Judge Clark Douglas tends to use his telekinetic abilities for simple things like changing the channel.
Our review of Matilda: Special Edition, published June 7th, 2005, is also available.
A little magic goes a long way.
"Why would you want to read when you've got a television sit right in front of you?"
Facts of the Case
Matilda (Mara Wilson, Mrs. Doubtfire) is an unusual young girl. Despite the fact that her parents (Danny DeVito, The War of the Roses and Rhea Perlman, Cheers) are braindead slobs who spend their days swindling people, shopping and vegging out in front of the television, Matilda is a bright, wildly intelligent child who loves nothing more than to get lost in a good book. Matilda's home life has always been difficult, but things get tougher when she's forced to attend an elementary school run by the cruel Ms. Trunchbull (Pam Ferris, Children of Men). Just when Matilda's life has reached its lowest point, something miraculous happens: she begins developing telekinetic powers that will enable her to get revenge on her oppressors.
When I was a young lad, I eagerly consumed every children's book I could find by the esteemed Roald Dahl. My mother was never particularly fond of Mr. Dahl's books, as she claimed they were too "weird" and "ugly" for her tastes. Perhaps so, but that's a large part of why I loved them.
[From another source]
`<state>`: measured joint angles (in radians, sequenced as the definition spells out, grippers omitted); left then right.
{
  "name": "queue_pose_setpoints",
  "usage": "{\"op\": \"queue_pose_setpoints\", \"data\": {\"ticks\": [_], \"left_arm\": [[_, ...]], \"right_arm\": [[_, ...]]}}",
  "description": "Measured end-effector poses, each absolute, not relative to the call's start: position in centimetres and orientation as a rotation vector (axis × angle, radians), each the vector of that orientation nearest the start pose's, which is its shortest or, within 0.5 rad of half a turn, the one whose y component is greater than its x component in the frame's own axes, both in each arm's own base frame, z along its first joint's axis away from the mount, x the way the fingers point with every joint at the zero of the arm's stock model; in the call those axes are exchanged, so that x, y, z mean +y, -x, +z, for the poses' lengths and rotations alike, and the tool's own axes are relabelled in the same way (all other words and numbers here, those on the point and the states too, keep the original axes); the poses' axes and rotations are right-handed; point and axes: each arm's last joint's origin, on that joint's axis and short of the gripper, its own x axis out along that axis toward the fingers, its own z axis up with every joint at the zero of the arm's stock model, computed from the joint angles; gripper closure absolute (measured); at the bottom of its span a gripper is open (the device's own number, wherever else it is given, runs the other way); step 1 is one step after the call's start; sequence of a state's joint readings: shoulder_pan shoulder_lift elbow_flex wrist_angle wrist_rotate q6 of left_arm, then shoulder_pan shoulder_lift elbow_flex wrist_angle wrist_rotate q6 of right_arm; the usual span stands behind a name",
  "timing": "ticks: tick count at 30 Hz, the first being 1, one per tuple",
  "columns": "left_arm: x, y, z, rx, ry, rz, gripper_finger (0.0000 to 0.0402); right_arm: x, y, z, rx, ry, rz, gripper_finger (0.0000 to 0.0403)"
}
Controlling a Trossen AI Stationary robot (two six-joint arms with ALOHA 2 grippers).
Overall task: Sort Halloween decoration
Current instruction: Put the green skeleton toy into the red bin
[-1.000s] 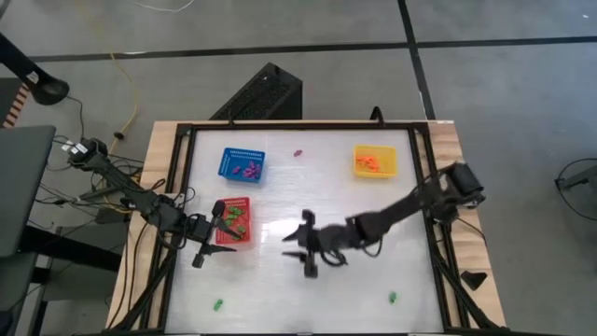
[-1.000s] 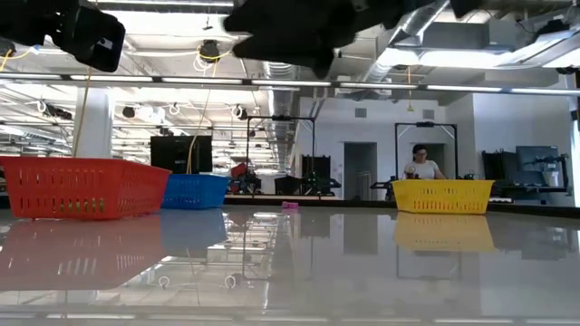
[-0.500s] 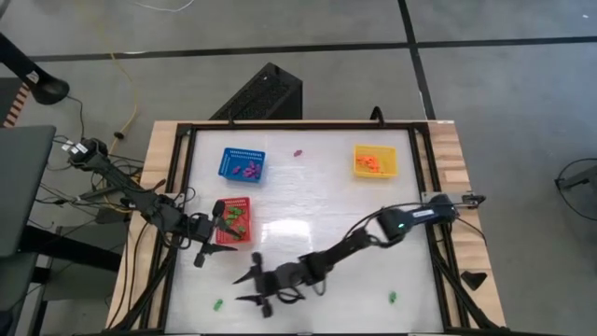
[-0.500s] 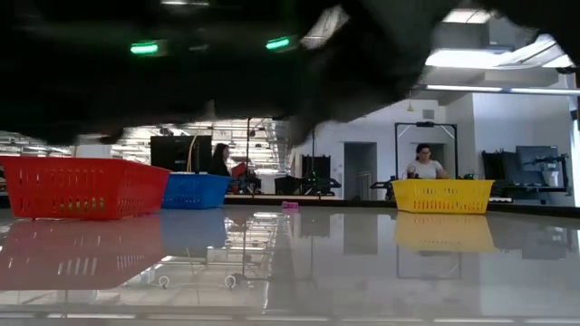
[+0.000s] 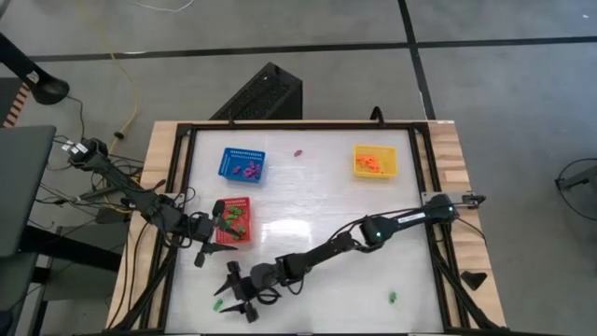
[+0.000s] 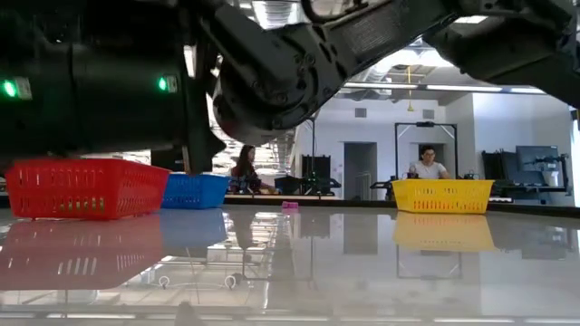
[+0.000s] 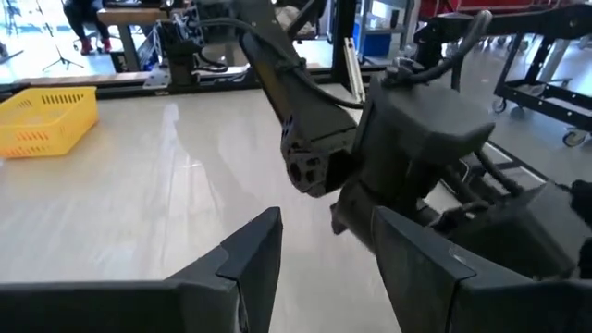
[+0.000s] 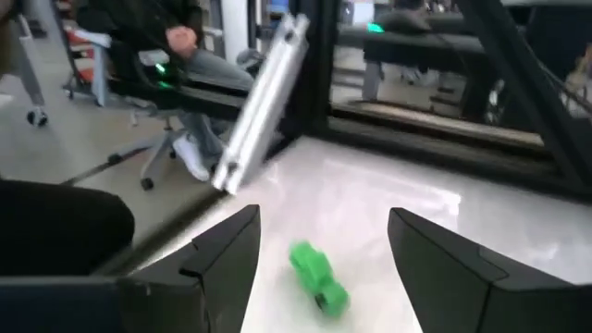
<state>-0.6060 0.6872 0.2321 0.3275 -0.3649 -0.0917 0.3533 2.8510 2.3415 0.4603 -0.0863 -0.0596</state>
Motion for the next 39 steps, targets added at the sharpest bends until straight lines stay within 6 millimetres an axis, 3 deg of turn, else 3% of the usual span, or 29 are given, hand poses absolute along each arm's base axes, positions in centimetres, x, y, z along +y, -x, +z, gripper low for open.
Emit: {"op": "queue_pose_setpoints", "data": {"ticks": [8,20,27,39], "left_arm": [[-8.0,-13.5,20.6,0.116,0.018,-0.224,0.0242],[-8.0,-13.5,20.6,0.114,0.018,-0.215,0.0242],[-8.0,-13.5,20.7,0.102,0.014,-0.198,0.0242],[-8.0,-13.5,20.7,0.099,0.009,-0.199,0.0242]], "right_arm": [[19.9,-57.8,9.9,0.11,0.09,0.471,0.0132],[20.2,-57.7,8.8,0.155,0.123,0.524,0.0132],[20.5,-57.7,6.5,0.075,-0.051,0.542,0.0135],[20.1,-57.8,6.5,0.161,0.015,0.539,0.0145]]}}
Dahl's books had a lot of relatively hard edges and little room for sentimentality, but I found the sinister whimsy of his tales entirely captivating. Though several excellent films have been made from Dahl's books (Willy Wonka and the Chocolate Factory, Fantastic Mr. Fox, James and the Giant Peach), Danny DeVito's adaptation of Matilda perhaps captures the spirit of the writer's work better than any other flick. That isn't to say it's the best Dahl film (it isn't), but it does feel very much like reading one of Mr. Dahl's books.
Danny DeVito is the perfect director for this material. He had demonstrated his enthusiasm for dark comedy in The War of the Roses and Throw Momma From the Train, and he seems positively gleeful about having the opportunity to indulge that element within the context of a family film. As children's movies go, this is a rather sinister one. Sure, plenty of Disney films have offered horrid authority figures who treat children badly, but Matilda gives us a protagonist who seeks cold, merciless revenge on her tormentors. It's a PG-rated version of Carrie, though this time the revenge is carried out with a gleeful smirk rather than stone-faced determination. Monsters beget monsters, though neither Dahl nor DeVito seem to regard Matilda in that light.
To say the supporting characters are over-the-top is an understatement. They're wild exaggerations of wicked people, but they are nonetheless exaggerations of very real people. The film sees all of these characters through the eyes of a child, which magnifies their flaws and virtues. Mom and dad are impossibly overbearing and insensitive. Trunchbull is so ferocious that she flings children hundreds of yards or locks them inside torture chambers when she gets angry. On the flipside, the kindhearted Ms. Honey (Embeth Davidtz, Junebug) is so sugary-sweet that she might as well have animated bluebirds flitting around her head. DeVito embraces the wild tone of Dahl's tale and runs with it.
Though there's a certain pleasure to be found in the film's subversiveness, it's easy to understand why it flopped at the box office. The film's basic message—"treat people with respect"—is a positive one, but it's easy to imagine that younger viewers might see the film in a much different light. Essentially, this is the story of a girl who is being bullied by grown-ups, so she bullies them back until she gets everything she wants. It's a dark cautionary tale, but it would be very easy for impressionable youngsters to completely miss the "cautionary" part of that equation. This is one PG-rated film where actual parental guidance really is advisable.
Matilda (Blu-ray) offers a solid 1080p/2.40:1 transfer that is consistently bright and vibrant. Colors have a lot of pop (but the scheme isn't obnoxiously bright in the manner of many children's movie), flesh tones are natural and depth is strong throughout. The DTS HD 5.1 Master Audio track does a fine job of handling the film's modestly busy sound design, especially during the chaotic final act. David Newman's playful score receives a strong mix, and dialogue is clear. The supplemental package is highlighted by a brand-new featurette: "Afternoon Tea: A Very Magical Matilda Reunion," which features brand-new comments from the cast and crew. You also get four older EPK-style featurettes: "Matilda's Movie Magic," "A Child's Guide to Good Manners," "Escape to the Library" and "My Movie About Making Matilda by Mara Wilson."
The Rebuttal Witnesses
I've listed most of my concerns above, but there's one other oddity: why does DeVito narrate the film in addition to playing the evil dad? It's disconcerting to hear him switching back and forth between sage sweetness and shameless villainy, but hey, it's his movie, I guess.
Matilda might leave a sour taste in the mouths of many viewers, but it's certainly a distinctive and well-crafted dark comedy. It isn't my favorite Dahl adaptation, but I suspect Dahl himself might have loved it.